Personal information
- Born: 4 February 2003 (age 23)

Gymnastics career
- Discipline: Rhythmic gymnastics
- Country represented: South Africa (2018-)
- Club: Ocean Rhythmic Gymnastics / Evolution Rhythmic Gymnastics Academy
- Head coach: Robyn Mueller
- Medal record
Rhythmic Gymnastics
Representing South Africa
African Championships
| Silver medal – second place | 2020 Cairo | Team |
| Silver medal – second place | 2023 Moka | Team |
| Bronze medal – third place | 2018 Cairo | Ball |
| Bronze medal – third place | 2018 Cairo | Clubs |
| Bronze medal – third place | 2023 Moka | Ribbon |

= Azra Dewan =

South African rhythmic gymnast

Azra Dewan (born 4 February 2003) is a South African rhythmic gymnast. She represented her country at the 2018 Youth Olympics and is a multiple African Championships' medalist.

== Personal life ==
Dewan took up the sport at age eight, in 2018 she was named Junior Rhythmic Gymnast of the Year by the South African Gymnastics Federation.

== Career ==
In April 2018 she competed at the junior African Championships in Cairo, taking 4th place in the All-Around and earning a spot for the YOG, 5th with hoop and ribbon and winning bronze with ball and clubs. In October she competed at the Youth Olympic Games in Buenos Aires finishing qualification in 32nd place and not reaching the final, as a member of team Rosie MacLennan she finished 11th in the mixed competition.

After becoming a senior she took part in the World Cup in Portimão being 33rd in the All-Around, 30th with hoop, 33rd with ball, 33rd with clubs and 32nd with ribbon. She was later selected for the World Championships in Baku where she competed with clubs and ribbon, ending 38th in teams, 146th with clubs and 148th with ribbon.

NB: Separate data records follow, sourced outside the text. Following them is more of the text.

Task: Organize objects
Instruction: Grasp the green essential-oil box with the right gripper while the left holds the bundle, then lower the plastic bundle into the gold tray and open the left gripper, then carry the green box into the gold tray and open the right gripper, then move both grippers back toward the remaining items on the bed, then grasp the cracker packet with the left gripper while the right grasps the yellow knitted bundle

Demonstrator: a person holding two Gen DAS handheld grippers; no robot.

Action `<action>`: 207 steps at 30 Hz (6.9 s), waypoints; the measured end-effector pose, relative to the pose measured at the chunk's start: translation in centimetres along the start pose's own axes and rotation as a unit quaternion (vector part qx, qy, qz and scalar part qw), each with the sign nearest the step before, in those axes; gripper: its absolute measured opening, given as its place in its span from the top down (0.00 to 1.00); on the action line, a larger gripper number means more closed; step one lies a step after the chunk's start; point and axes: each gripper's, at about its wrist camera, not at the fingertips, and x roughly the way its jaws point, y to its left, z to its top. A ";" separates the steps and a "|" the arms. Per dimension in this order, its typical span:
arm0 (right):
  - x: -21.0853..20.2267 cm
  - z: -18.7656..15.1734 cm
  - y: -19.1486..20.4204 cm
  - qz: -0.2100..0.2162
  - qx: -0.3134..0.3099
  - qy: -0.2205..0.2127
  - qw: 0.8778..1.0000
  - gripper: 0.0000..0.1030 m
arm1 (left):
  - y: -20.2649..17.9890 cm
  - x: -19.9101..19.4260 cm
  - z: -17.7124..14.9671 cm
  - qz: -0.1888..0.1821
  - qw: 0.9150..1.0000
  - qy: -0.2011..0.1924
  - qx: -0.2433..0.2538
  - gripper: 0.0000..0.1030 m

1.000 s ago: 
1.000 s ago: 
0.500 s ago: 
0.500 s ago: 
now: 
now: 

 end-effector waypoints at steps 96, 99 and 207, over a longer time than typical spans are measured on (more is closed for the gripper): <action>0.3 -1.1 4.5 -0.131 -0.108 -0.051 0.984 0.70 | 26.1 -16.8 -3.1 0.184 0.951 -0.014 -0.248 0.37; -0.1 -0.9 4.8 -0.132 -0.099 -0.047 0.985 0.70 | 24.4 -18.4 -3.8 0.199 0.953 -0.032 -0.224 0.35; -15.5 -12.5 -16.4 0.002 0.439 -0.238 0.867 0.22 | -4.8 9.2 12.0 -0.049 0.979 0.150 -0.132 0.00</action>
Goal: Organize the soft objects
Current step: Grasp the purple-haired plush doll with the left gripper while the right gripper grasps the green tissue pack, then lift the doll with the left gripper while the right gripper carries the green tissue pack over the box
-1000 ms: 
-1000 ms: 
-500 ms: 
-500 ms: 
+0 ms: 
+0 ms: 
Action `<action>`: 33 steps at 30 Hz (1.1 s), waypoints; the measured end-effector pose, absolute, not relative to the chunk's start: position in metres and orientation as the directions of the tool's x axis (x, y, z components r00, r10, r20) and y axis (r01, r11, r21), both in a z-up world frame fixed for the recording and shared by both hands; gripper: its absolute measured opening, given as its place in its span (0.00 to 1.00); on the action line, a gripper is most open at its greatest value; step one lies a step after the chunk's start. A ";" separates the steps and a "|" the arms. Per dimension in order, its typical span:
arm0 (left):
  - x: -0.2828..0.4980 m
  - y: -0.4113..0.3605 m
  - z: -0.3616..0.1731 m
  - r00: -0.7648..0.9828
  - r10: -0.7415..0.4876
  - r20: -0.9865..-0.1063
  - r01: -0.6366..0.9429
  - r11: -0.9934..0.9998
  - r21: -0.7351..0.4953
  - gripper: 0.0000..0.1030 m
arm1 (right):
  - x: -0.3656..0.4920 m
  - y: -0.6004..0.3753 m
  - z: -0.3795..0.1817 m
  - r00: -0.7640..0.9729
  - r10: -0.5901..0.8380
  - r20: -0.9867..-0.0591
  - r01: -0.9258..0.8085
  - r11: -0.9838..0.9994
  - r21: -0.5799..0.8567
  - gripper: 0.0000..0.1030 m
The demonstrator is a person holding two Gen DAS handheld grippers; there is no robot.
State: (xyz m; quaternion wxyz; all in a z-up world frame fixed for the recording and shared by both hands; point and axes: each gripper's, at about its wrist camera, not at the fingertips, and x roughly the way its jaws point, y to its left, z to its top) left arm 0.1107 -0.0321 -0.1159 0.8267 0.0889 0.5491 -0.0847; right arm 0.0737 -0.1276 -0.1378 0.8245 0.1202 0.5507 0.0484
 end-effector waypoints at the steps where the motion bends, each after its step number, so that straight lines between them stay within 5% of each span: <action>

In March 2020, before the season was cut short because of the COVID-19 pandemic, she was 8th in the All-Around, 5th with hoop, 9th with ball and with clubs, 4th with ribbon and won silver in teams at the African Championships in Cairo.

Dewan made her international comeback in 2023, competing at the African Championships in Moka where she won silver in teams and bronze with clubs. In late August she represented South Africa at the 2021 Summer World University Games in Chengdu finishing 24th.